ToastyFS is a simple, fault-tolerant, highly available object storage featuring:
- Deterministic Simulation Testing
- Cross-Platform (Windows, Linux)
- Minimal Dependencies (OpenSSL and SChannel)
- Viewstamped Replication
I initially started this project to learn about distributed systems. I asked myself what it would take to build my own Dropbox. A rabbit-hole later and here is my distributed storage system!

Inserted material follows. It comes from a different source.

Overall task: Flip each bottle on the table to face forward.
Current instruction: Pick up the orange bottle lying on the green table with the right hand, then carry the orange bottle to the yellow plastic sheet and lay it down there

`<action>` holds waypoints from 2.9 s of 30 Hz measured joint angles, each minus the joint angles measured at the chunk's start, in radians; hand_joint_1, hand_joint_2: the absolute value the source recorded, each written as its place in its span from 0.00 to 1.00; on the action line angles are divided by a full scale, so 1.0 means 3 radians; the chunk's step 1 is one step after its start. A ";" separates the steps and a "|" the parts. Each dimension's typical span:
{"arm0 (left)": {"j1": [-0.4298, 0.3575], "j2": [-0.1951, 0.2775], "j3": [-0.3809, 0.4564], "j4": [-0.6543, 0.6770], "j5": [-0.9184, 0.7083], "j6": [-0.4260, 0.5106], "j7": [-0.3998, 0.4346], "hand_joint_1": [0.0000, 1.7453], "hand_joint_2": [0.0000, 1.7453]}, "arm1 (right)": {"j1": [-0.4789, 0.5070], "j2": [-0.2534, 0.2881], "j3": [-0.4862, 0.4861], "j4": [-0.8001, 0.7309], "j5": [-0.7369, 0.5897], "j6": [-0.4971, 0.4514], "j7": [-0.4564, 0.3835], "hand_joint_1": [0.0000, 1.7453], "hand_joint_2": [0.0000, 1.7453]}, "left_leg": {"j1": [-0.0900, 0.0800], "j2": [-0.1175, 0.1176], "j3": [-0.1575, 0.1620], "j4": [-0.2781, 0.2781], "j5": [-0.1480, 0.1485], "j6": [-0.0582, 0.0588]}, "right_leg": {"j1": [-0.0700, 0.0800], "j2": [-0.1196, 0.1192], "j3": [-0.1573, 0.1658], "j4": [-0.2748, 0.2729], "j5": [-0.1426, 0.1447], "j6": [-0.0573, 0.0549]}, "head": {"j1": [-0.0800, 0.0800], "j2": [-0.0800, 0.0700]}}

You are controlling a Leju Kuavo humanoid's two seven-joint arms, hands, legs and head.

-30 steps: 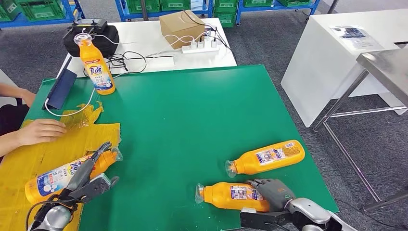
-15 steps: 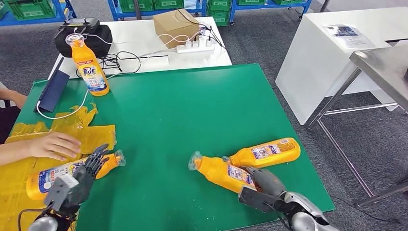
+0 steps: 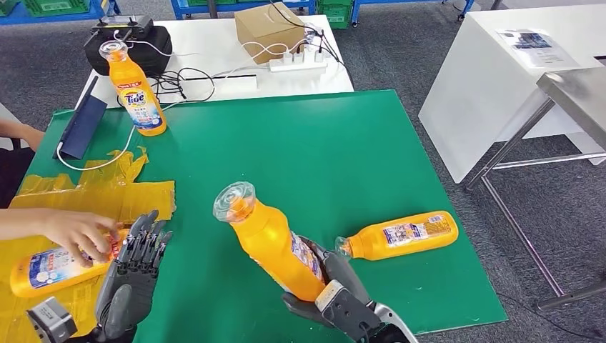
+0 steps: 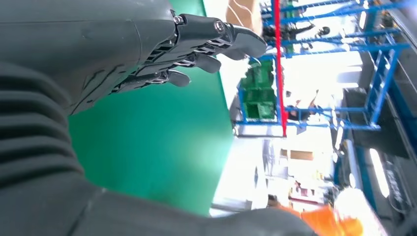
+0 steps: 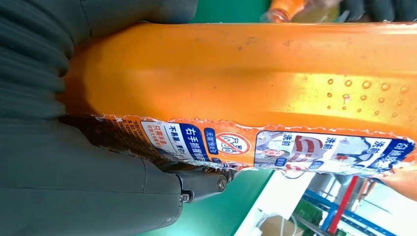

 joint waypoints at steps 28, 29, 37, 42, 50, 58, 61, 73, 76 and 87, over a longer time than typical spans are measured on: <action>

This project should be considered a robust proof-of-concept at this time. Features that would be required for long-running instances are missing, such as:
- Log compaction
- Ability to shut down all nodes without resetting the system
ToastyFS supports Windows and Linux. Each platform has its own build script:
# Windows
.\build.bat
# Linux
./build.sh
The build script will produce the following executables:
| Name | Description |
|---|---|
| toasty_simulation | Runs a ToastyFS cluster in-memory, with sped-up time and serving a number of random operations. See Testing section for details. |
| toasty | The actual ToastyFS program. This is what you need to run to use ToastyFS. |
| toasty_random_client | An utility client which spams random requests towards a ToastyFS cluster. Useful for testing. |
| toasty_proxy | An HTTP proxy that translates HTTP request to the ToastyFS-specific request protocol. |
On Windows the executables will have the .exe extension.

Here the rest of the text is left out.